Kemunculan-kemunculan satwa liar tersebut juga, kata Hidayah, bukan tanpa sebab. Biasanya, karena habitat mereka di hutan terganggu, atau sumber pakan berkurang, terjadinya perburuan, atau sebagai penanda potensi bencana yang sebelumnya terjadi telah dideteksi oleh satwa.
“Bahkan ketika tiba-tiba hujan belasan babi liar bakal turun ke pemukiman warga. Ini karena babi liar sumber pakan di hutan berkurang dan mereka akan mencari makan,” ujar pengajar sekaligus peneliti yang aktif di isu lingkungan itu.
Satwa seperti babi hutan tidak akan menyerang manusia jika eksistensi mereka tidak terancam, kata Much. Hidayah. Ia menyebut, kasus konflik satwa babi hutan dengan warga di Kelurahan Rua misalnya terjadi diduga karena merasa terancam hingga akhirnya menyerang warga.
Menurut Much. Hidayah, saat ini babi hutan di Kota Ternate menjadi puncak mata rantai makanan dan populasinya membludak. Hanya manusia yang bisa mengendalikannya. Namun, nyaris tak ada masyarakat di Kota Ternate yang berburu dan memakan babi sehingga populasinya bisa meningkat.
“Harus dikendalikan supaya populasinya tidak membludak,” terangnya.
Senada disampaikan Iwan U Tosofu, anggota Komunitas Pecinta Satwa Liar (KPSL) Akejiri. Selain pakan dan habitat babi hutan yang telah rusak, juga karena terjadi over populasi yang membuat babi hutan menjadi puncak predator di Kota Ternate saat ini.
Akibatnya, kata Iwan, babi hutan saling berebut pakan dan kawanan lainnya yang tersingkir mesti mencari pakan di daerah lain yang bisa memenuhi kebutuhan, termasuk sampai turun ke pemukiman warga.
Menurut Iwan, babi hutan merupakan satwa yang reproduksinya sangat tinggi. Dalam setahun, satwa liar benita bisa 3 kali melahirkan, satu kali melahirkan bisa sampai 10-14 anak. Hal itu yang menurutnya jadi penyebab perebutan ruang hidup dalam mencari pakan untuk bertahan hidup.
“Babi hutan akan agresif ketika merasa terancam seperti diburu. Apalagi yang diburu itu babi betina yang sedang merawat anak, pasti semakin agresif. Maka tidak segan untuk menyerang siapa pun yang ditemui,” jelas Iwan, yang juga menjadi anggota Ampera Birdlife, salah satu komunitas pencita satwa di Maluku Utara.
Much. Hidayah menyarankan agar pemerintah daerah membuat ekoturisme atau ekowisata perburuan merespon over populasi babi hutan di Kota Ternate.

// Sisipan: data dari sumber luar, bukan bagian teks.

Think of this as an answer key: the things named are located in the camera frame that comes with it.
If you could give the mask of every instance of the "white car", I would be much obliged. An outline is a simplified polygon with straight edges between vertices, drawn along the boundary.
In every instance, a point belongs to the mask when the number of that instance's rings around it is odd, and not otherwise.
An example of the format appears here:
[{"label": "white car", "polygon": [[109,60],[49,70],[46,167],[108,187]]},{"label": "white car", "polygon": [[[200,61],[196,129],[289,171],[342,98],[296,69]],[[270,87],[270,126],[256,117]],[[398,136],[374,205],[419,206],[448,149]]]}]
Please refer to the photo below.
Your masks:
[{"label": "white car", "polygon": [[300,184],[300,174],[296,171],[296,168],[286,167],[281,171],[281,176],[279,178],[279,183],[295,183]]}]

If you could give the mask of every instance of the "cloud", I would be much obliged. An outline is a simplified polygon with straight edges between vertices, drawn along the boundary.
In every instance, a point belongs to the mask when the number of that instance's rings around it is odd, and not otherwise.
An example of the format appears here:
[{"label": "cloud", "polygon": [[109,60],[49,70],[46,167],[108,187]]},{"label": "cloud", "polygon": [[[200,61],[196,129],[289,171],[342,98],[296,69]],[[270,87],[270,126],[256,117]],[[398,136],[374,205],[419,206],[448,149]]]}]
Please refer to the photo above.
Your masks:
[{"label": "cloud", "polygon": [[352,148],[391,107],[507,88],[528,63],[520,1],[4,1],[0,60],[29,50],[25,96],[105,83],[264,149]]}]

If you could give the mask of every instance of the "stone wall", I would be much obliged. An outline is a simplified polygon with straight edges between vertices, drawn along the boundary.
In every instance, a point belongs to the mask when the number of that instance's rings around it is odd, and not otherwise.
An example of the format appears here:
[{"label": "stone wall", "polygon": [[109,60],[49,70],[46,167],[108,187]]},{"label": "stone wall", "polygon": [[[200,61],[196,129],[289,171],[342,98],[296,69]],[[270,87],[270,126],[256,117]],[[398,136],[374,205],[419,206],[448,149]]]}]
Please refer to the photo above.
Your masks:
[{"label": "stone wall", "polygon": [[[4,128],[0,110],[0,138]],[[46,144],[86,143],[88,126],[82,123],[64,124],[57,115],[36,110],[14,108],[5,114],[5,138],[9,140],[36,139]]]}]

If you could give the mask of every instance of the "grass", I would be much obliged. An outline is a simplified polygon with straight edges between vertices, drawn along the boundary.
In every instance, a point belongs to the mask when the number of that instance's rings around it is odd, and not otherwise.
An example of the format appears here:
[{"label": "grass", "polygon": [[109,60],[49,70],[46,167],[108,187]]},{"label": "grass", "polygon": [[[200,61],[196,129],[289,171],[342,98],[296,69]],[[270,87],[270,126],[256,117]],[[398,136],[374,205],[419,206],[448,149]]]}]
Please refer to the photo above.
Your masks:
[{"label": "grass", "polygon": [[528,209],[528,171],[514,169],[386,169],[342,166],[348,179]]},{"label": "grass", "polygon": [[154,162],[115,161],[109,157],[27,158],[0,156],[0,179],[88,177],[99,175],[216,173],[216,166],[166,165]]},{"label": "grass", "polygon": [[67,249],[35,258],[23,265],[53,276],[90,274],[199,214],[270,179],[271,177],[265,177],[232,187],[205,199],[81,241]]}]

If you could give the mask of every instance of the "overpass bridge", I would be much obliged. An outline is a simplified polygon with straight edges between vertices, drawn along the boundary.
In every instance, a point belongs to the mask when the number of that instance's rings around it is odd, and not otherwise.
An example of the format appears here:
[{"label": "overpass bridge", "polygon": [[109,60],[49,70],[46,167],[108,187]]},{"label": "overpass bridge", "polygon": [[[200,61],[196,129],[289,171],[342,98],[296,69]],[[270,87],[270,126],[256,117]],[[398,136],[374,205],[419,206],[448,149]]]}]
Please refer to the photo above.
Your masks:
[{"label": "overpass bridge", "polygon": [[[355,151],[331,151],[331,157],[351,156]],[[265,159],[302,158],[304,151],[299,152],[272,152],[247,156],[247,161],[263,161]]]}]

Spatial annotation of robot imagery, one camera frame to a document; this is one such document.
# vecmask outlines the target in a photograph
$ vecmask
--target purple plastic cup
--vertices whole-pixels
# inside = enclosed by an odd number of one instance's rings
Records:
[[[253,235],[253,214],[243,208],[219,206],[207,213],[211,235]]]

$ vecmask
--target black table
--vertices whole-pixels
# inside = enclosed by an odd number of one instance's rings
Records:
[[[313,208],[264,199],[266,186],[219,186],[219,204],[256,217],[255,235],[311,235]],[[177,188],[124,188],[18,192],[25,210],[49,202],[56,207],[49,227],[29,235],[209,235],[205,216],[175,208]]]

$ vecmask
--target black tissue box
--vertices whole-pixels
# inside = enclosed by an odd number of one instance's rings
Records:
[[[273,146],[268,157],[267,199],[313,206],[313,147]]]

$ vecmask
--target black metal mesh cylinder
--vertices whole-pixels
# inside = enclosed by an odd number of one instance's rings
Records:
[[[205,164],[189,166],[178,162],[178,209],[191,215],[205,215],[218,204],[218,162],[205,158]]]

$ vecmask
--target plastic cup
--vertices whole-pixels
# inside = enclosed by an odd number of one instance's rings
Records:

Menurutnya, para pemburu kuskus mata biru, ular, hingga biawak yang marak di Kota Ternate didorong dan dialihkan memburu babi hutan ketimbang memburu satwa endemik.
Hal ini, katanya, agar populasi babi hutan di Kota Ternate yang sering masuk ke pemukiman bisa berkurang dan dagingnya pun bisa disuplai tanpa harus berternak babi.
“Urusan kualitas apakah daging babi layak dikonsumsi atau tidak silakan nanti di laboratorium. Namun, pada dasarnya babi hutan di Ternate ini organik, karena hidup di alam tanpa campur tangan manusia,” tambah Much. Hidayah.
Tinggalkan Balasan
Anda harus masuk untuk berkomentar.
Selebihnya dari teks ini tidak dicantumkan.